#### What is required:
Which lines below hold the word "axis"? Copy all of them.

#### Supplied material:
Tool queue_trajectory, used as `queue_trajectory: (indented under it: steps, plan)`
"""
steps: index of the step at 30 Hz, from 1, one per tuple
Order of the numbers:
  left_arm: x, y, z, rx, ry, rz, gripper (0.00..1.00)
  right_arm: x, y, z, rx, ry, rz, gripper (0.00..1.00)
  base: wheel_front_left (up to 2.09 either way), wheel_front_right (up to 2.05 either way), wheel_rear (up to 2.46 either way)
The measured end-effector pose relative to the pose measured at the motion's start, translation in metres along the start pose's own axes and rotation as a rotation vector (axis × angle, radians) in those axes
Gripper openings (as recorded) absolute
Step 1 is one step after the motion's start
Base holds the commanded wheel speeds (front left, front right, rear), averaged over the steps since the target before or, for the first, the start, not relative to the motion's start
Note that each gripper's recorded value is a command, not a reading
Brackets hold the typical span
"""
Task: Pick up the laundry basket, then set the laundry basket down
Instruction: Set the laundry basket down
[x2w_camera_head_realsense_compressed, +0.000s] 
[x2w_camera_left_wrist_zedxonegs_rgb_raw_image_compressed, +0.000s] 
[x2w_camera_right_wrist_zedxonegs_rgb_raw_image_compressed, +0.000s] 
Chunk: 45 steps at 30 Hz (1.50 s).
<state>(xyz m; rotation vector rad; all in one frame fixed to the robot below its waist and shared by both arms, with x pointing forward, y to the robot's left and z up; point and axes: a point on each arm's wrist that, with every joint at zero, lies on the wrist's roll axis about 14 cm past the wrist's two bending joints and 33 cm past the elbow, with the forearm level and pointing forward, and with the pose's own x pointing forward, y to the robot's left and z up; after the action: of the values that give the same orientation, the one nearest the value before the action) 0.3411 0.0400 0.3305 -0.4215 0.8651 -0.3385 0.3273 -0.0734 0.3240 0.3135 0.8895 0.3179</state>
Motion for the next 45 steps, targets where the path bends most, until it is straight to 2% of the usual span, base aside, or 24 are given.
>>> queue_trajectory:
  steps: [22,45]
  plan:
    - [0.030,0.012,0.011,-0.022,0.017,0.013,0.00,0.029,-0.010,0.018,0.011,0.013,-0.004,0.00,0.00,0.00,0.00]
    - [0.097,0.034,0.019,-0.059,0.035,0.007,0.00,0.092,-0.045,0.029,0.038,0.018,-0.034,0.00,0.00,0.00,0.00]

#### Written answer:
The measured end-effector pose relative to the pose measured at the motion's start, translation in metres along the start pose's own axes and rotation as a rotation vector (axis × angle, radians) in those axes
<state>(xyz m; rotation vector rad; all in one frame fixed to the robot below its waist and shared by both arms, with x pointing forward, y to the robot's left and z up; point and axes: a point on each arm's wrist that, with every joint at zero, lies on the wrist's roll axis about 14 cm past the wrist's two bending joints and 33 cm past the elbow, with the forearm level and pointing forward, and with the pose's own x pointing forward, y to the robot's left and z up; after the action: of the values that give the same orientation, the one nearest the value before the action) 0.3411 0.0400 0.3305 -0.4215 0.8651 -0.3385 0.3273 -0.0734 0.3240 0.3135 0.8895 0.3179</state>

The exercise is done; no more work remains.